Rent-to-Own Homes in NYC: A Pathway to Homeownership

April 21, 2024 by Marco Santarelli

Rent-to-Own Homes in NYC: A Pathway to Homeownership

New York City, a bustling metropolis that is home to over 8 million people, offers a diverse range of housing options. Among these, rent-to-own homes present a unique opportunity for potential homeowners. This alternative path to homeownership allows individuals to rent a property with the option to buy it after a certain period, providing time to build credit, save for a down payment, or simply decide if the house and neighborhood are the right fit.

Rent-to-own homes are becoming popular choices for residents of NYC. They are becoming increasingly popular, especially for those who want to buy a home but might not be able to afford the down payment right away. Here are some things to keep in mind about rent-to-own options in NYC:

  • Availability: Rent-to-own programs aren't offered in every building, but they are available in all NYC boroughs. You may find them more commonly in co-op buildings than in condos.
  • Terms: Each program has its terms and conditions, so it's important to carefully read the contract before signing. The length of the program typically ranges from one to three years.
  • Costs: Rent payments are usually higher than normal rent because a portion goes towards the eventual purchase of the home. There may also be additional fees associated with the program.

Understanding Rent-to-Own Agreements

A rent-to-own agreement typically consists of two main components: a standard lease agreement and an option to purchase the property. The tenant pays a regular monthly rent, with a portion of that payment often going towards the future down payment of the home. Additionally, the tenant pays an “option fee,” which is a one-time, non-refundable fee that grants them the exclusive option to buy the property at a later date.

The Benefits of Rent-to-Own in NYC

For many, the rent-to-own process can be a stepping stone to achieving the dream of homeownership. It provides a period during which the tenant can improve their financial standing, repair credit scores, and save money. Moreover, it offers a sense of stability, as tenants can live in the home they may eventually purchase, without the immediate financial burden of a mortgage.

Challenges and Considerations

While rent-to-own can be an attractive option, it's important for potential tenants to be aware of the risks involved. These agreements are often more complex than traditional leases, and it's crucial to have a clear understanding of the terms. Tenants should be mindful of the purchase price, the length of the rental period before the purchase option must be exercised, and the portion of the rent that will contribute to the down payment.

The real estate market in NYC is dynamic and varies greatly by borough and neighborhood. Rent-to-own homes can be found throughout the city, from the historic streets of Brooklyn to the vibrant neighborhoods of Queens. Prices and terms of agreements will differ, reflecting the diversity of the city's housing market.

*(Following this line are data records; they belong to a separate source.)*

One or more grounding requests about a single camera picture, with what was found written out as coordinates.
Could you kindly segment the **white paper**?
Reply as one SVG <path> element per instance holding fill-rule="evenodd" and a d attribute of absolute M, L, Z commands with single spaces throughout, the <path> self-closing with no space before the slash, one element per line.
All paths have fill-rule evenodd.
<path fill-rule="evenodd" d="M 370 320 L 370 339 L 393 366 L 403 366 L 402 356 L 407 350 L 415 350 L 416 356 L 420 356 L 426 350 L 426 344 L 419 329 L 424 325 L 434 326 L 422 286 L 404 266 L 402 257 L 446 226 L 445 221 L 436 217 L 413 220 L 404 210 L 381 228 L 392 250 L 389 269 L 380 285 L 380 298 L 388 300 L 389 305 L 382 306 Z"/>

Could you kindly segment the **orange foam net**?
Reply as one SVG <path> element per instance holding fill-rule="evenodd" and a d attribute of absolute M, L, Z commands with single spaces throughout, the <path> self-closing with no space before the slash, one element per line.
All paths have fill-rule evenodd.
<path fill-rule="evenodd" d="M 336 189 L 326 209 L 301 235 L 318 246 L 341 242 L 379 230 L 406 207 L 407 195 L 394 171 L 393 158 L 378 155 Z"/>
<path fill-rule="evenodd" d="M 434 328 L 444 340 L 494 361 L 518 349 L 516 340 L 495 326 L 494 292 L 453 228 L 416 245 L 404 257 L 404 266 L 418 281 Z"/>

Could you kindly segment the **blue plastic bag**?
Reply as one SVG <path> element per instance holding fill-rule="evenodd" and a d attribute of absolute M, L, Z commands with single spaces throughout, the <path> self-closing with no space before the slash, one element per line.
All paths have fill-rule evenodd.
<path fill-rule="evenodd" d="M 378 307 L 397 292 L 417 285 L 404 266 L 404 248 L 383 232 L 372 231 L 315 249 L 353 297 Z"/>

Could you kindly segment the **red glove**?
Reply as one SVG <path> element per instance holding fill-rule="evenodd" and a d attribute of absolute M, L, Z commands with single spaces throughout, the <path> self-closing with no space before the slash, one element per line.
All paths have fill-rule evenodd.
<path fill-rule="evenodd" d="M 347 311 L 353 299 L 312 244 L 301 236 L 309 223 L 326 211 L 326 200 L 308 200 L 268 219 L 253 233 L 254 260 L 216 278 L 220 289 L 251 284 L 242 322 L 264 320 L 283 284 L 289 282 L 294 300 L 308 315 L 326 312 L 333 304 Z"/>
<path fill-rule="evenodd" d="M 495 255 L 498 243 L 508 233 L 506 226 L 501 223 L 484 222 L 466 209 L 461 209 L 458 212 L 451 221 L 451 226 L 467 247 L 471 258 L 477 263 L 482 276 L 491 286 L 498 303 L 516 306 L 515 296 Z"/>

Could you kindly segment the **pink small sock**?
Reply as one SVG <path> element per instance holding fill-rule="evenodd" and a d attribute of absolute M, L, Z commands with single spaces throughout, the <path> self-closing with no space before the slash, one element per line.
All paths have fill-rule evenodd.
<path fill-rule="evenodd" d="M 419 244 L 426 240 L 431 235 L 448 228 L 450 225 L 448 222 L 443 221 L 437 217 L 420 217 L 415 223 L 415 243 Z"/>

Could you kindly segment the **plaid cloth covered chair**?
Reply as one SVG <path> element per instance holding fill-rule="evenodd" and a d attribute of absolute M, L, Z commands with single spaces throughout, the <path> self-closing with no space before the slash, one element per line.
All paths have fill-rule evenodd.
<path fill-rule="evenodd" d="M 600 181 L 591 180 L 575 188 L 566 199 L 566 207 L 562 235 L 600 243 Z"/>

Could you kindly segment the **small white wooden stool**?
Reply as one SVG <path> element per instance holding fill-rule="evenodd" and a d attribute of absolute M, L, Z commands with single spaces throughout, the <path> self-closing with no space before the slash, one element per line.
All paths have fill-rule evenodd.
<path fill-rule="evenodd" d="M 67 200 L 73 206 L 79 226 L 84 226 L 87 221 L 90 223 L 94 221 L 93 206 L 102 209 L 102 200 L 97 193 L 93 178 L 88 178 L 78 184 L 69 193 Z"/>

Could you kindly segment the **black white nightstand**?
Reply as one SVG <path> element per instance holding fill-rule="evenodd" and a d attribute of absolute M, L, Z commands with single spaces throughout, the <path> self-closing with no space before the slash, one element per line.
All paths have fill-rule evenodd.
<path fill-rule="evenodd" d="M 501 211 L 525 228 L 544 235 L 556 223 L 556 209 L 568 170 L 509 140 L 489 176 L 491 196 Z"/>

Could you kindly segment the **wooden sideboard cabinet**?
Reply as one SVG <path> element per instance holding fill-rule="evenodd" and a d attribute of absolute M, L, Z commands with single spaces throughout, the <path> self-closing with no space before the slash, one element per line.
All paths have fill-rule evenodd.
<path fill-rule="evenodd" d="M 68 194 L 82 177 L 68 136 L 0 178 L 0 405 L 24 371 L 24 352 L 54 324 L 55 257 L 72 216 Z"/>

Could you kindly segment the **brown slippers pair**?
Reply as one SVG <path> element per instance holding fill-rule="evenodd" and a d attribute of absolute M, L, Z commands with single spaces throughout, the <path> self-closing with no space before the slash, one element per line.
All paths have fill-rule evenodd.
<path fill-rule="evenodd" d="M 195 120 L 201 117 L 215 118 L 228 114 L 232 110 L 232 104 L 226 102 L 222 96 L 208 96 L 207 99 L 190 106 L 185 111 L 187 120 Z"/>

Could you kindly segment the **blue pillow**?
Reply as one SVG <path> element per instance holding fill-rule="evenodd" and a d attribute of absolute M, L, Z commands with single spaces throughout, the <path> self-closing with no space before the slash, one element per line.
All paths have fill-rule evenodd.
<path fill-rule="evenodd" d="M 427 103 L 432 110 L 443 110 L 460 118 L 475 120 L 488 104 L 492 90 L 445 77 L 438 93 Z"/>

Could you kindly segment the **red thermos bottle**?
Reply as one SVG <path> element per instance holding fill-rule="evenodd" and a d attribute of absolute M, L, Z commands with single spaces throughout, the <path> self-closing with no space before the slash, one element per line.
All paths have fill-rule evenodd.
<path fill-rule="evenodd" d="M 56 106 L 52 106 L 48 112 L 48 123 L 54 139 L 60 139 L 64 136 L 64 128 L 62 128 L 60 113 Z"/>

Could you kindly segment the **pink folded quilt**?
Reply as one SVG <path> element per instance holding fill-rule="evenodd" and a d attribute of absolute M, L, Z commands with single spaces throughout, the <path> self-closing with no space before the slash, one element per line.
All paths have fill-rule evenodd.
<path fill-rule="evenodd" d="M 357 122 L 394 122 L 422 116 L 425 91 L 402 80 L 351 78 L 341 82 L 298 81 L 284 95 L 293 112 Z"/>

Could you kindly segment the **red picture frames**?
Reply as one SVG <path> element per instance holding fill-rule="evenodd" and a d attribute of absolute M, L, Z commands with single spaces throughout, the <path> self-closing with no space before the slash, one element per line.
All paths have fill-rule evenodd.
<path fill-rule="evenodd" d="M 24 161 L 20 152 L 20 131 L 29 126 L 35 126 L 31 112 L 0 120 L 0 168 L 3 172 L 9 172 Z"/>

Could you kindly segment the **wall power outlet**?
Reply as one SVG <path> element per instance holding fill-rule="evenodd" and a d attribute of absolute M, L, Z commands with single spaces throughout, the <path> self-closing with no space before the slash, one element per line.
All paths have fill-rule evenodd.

Finding Rent-to-Own Homes in NYC: A Guide to Your Dream Home

For those looking to make the city their permanent home, the rent-to-own option can be a practical pathway to homeownership. This method allows potential buyers to rent a property with the intention of purchasing it in the future, often applying a portion of the rent towards the down payment. Here's a step-by-step guide to finding rent-to-own homes in the Big Apple.

Step 1: Self-Search

Begin your journey by exploring the neighborhoods you're interested in. Contact local developers or property managers to inquire about available rent-to-own properties. While not all buildings offer this option, persistence can lead to finding the right opportunity.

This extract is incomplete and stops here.